My take - the medical industry has too many barriers to competition, and it is too difficult for people who work with these things to do anything about it as well. It’s unclear who the buyers are at a hospital or how a startup could reach them. It’s also unclear what sort of interoperability (for example with Epic for charting) is needed. Regulations also make it difficult to get devices approved and investors are less likely to support a startup in this space.
If you push the button once, it would stop infusing drug into the patient.
If you push the button twice, it would EMPTY THE SYSTEM - as in, run the pump continuously, infusing all remaining drug into the system, at high speed.
We ran usability tests where we'd say to the nurse "wrong drug! stop! you're giving the patient the wrong drug!"
90+ percent of them did what any human would do - jab STOP over and over. Whoops, patient's dead.
In part because of our report Baxter was forced to recall[0] hundreds of thousands of the pumps and pay for their replacements with competitors' products. The stock dropped by 30% in a day. Sadly I didn't short it, or I'd be [checks notes] in jail.
[1] like drug libraries where sometimes the units were displayed, sometimes they weren't, and sometimes they were displayed in your "preferred" units even though the number being shown was in a DIFFERENT unit and the system didn't translate it, just showed the wrong value.
Wow this sounds so dangerous and so easy to predict.
Ideally you'd have a 1:1 (or better!) assignment between a single patient to a single nurse in critical care, 1:3 for patients that can't move around on their own (and thus need more assistance, even if it's just helping them to eat or go to the loo), and 1:5 to 1:10 for everyone else. The sad reality is that even in Germany, you have care home staff calling in the fire department to assist because there were just three staff in a night shift, having to deal with 170 patients.
[1] https://www.morgenpost.de/berlin/article242110812/Kurioser-G...
https://open.epic.com/Interface/
The FDA has a whole program office to assist startups with medical device innovation.
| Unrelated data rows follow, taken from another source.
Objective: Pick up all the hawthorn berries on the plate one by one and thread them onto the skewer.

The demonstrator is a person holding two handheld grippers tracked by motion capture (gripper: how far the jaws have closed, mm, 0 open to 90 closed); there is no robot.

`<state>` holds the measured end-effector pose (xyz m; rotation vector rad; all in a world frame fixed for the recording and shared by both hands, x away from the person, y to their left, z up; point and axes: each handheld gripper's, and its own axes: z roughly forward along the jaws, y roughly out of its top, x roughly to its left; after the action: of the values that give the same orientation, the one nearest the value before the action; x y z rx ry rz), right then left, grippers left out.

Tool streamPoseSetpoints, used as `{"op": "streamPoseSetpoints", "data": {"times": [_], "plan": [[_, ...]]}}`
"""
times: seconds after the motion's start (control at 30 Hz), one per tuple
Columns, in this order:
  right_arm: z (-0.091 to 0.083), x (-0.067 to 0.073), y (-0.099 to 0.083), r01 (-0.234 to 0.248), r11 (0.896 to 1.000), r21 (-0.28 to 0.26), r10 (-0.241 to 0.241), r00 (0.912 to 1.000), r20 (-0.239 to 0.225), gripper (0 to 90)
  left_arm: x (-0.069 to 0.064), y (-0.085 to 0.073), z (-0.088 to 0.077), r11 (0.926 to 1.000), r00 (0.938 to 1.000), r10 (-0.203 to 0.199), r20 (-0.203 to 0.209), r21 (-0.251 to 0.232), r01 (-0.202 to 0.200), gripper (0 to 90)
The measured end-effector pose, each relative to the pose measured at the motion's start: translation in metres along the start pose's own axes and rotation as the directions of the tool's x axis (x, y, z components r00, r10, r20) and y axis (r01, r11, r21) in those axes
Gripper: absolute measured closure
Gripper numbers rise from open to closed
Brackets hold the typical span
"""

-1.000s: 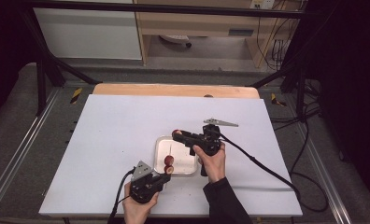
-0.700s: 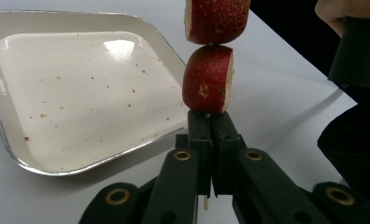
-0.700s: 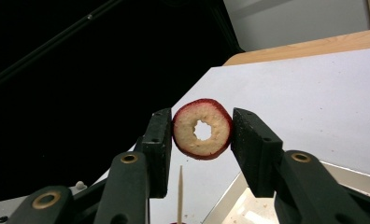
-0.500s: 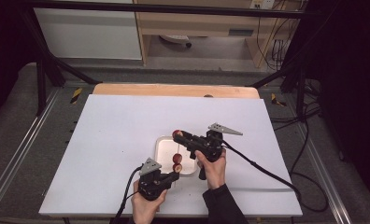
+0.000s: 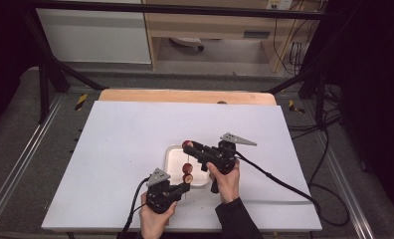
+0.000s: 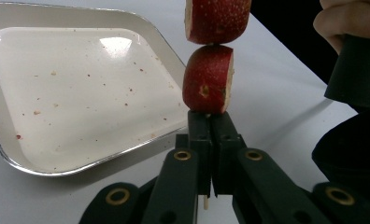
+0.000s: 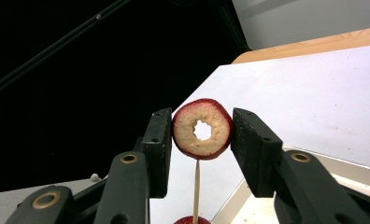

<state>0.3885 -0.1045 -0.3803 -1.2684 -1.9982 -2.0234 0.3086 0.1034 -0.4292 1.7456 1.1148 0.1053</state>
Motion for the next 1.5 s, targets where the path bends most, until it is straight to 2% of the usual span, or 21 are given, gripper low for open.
{"op": "streamPoseSetpoints", "data": {"times": [0.17,0.27,0.4,0.5,0.53,0.57,0.6,0.73,0.77,0.97,1.1,1.27,1.37,1.5], "plan": [[0.001,0.000,-0.003,0.029,1.000,-0.004,-0.029,0.9996,0.002,59.5,0.001,-0.001,0.001,0.9994,0.9991,-0.034,0.024,0.000,0.034,88.5],[0.002,0.000,-0.005,0.054,0.998,-0.015,-0.053,0.9985,0.007,59.5,0.002,-0.002,0.001,0.9977,0.9969,-0.068,0.040,-0.008,0.068,88.5],[0.003,0.001,-0.009,0.083,0.996,-0.035,-0.082,0.9965,0.012,59.5,0.001,-0.003,0.001,0.9916,0.9901,-0.126,0.061,-0.019,0.128,88.5],[0.004,0.002,-0.012,0.094,0.995,-0.044,-0.093,0.9955,0.017,59.5,0.000,-0.004,0.002,0.9876,0.9853,-0.154,0.074,-0.021,0.156,88.5],[0.004,0.002,-0.013,0.096,0.994,-0.047,-0.095,0.9953,0.019,59.6,-0.001,-0.004,0.003,0.9855,0.9826,-0.165,0.084,-0.023,0.168,88.5],[0.004,0.003,-0.013,0.099,0.994,-0.051,-0.098,0.9950,0.022,59.6,-0.002,-0.004,0.003,0.9804,0.9759,-0.190,0.107,-0.032,0.194,88.5],[0.004,0.003,-0.014,0.101,0.993,-0.055,-0.100,0.9947,0.025,59.6,-0.003,-0.005,0.004,0.9783,0.9731,-0.198,0.118,-0.038,0.204,88.5],[0.003,0.004,-0.015,0.108,0.993,-0.058,-0.106,0.9937,0.037,59.7,-0.008,-0.009,0.006,0.9643,0.9596,-0.246,0.136,-0.066,0.256,88.5],[0.002,0.005,-0.015,0.116,0.991,-0.059,-0.114,0.9926,0.041,59.7,-0.009,-0.010,0.007,0.9627,0.9583,-0.249,0.140,-0.072,0.261,88.5],[-0.004,0.006,-0.008,0.089,0.995,-0.038,-0.088,0.9957,0.030,59.6,-0.004,-0.010,0.005,0.9686,0.9673,-0.231,0.104,-0.069,0.239,88.0],[-0.005,0.005,-0.005,0.055,0.998,-0.007,-0.055,0.9983,0.021,59.6,-0.004,-0.011,0.004,0.9793,0.9801,-0.188,0.062,-0.064,0.192,88.0],[-0.006,0.005,-0.003,0.028,0.999,0.022,-0.029,0.9991,0.030,59.6,-0.003,-0.011,0.002,0.9870,0.9888,-0.148,0.020,-0.060,0.149,87.9],[-0.008,0.005,-0.002,0.024,0.999,0.028,-0.024,0.9992,0.031,59.8,-0.002,-0.011,0.000,0.9883,0.9903,-0.139,0.004,-0.064,0.139,87.5],[-0.006,0.005,-0.004,0.032,0.999,0.010,-0.033,0.9991,0.026,60.1,-0.005,-0.011,0.001,0.9884,0.9897,-0.140,0.032,-0.055,0.141,88.1]]}}
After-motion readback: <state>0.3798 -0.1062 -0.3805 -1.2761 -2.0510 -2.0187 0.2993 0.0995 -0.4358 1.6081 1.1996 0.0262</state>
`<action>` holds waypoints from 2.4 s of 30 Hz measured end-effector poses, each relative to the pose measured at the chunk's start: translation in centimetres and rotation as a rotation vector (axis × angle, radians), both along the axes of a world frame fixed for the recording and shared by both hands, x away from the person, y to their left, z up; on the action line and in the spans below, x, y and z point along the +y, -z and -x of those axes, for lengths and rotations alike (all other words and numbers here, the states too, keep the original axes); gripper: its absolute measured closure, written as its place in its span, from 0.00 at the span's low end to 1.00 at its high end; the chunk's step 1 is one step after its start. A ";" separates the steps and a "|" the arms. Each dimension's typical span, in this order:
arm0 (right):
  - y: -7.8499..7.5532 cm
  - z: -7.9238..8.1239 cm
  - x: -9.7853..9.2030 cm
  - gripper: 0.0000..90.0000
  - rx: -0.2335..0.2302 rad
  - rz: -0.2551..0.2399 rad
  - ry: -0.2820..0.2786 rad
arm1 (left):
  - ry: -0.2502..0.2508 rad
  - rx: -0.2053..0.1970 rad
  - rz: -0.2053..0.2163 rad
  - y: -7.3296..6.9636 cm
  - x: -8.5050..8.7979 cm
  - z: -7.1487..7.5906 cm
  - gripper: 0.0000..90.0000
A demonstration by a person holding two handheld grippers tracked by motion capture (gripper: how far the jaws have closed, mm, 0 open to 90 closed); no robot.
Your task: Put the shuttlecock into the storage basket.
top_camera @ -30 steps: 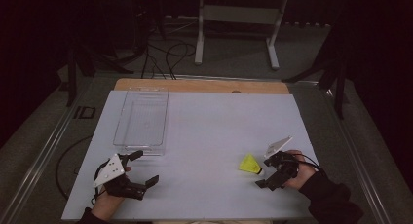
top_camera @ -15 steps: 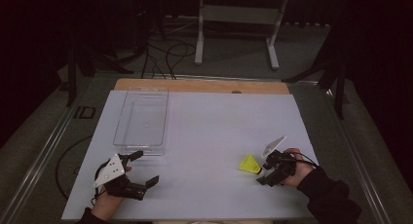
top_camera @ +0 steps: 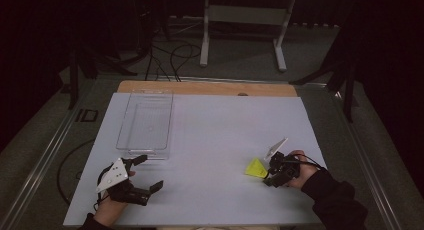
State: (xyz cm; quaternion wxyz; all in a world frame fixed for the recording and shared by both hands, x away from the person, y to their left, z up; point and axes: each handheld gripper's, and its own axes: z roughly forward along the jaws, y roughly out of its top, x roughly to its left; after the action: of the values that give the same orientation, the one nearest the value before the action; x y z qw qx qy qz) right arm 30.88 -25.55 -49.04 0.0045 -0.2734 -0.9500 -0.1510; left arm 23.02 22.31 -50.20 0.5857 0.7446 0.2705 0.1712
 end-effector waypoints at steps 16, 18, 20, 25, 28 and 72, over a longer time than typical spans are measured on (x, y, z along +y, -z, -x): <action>0.3 -0.1 0.5 0.71 -0.018 0.050 -0.013 | 0.003 0.002 -0.006 0.0 0.0 0.0 0.00; 0.2 -0.1 0.5 0.72 -0.018 0.054 -0.006 | 0.003 0.003 -0.005 0.0 0.0 0.0 0.00; 0.1 -0.1 0.5 0.72 -0.012 0.051 -0.006 | 0.002 0.003 -0.005 0.0 0.0 0.0 0.00; -0.3 0.0 0.7 0.72 -0.008 0.054 -0.012 | 0.004 0.003 -0.007 0.0 0.0 0.0 0.00; -0.4 0.0 0.8 0.72 -0.002 0.062 -0.021 | 0.004 0.003 -0.007 0.0 -0.1 0.0 0.00; -4.1 -1.1 5.5 0.72 0.025 0.045 0.050 | 0.009 0.019 -0.016 0.1 -0.2 -0.1 0.00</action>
State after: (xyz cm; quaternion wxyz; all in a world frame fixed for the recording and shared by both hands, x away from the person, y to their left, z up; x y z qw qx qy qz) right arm 31.96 -20.06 -44.90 0.0066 -0.2987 -0.9459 -0.1264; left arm 23.09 22.12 -50.34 0.5777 0.7523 0.2713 0.1634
They can help you a lot if you engage with them early in the development process and explain what you're trying to accomplish. Think of them as partners, not obstacles.
https://www.fda.gov/about-fda/cdrh-innovation/activities-sup...
This doesn't sound like the equipment's fault.
It’s a low volume but high margin business. Some of the issues were the constant fight against the factory not following design requirements to cut costs, knockoffs etc.
It seems to me that clear verbal alerts like "BLOOD PRESSURE VERY HIGH" could be more immediately understandable than tones. A hybrid system combining verbal alerts with alarm tones might be a good compromise for clarity and international usability.
If even 2 verbal alarms are going at the same time, it’s going to create a chaotic environment.
In a decentralized system, I think tones have less of an overlapping problem.
Unfortunately, I cannot find the article anymore.
Though a bit disappointing that there is no machine that goes PING! [1]
The alarm waveforms described are within the scope of the hardware standard guidelines, sufficiently common that application notes such as this exist. https://www.ti.com/lit/pdf/slaaec3 [ti.com]
A bit more than that. Certification is required in order to put your product on the market. Whether or not customers require it is irrelevant.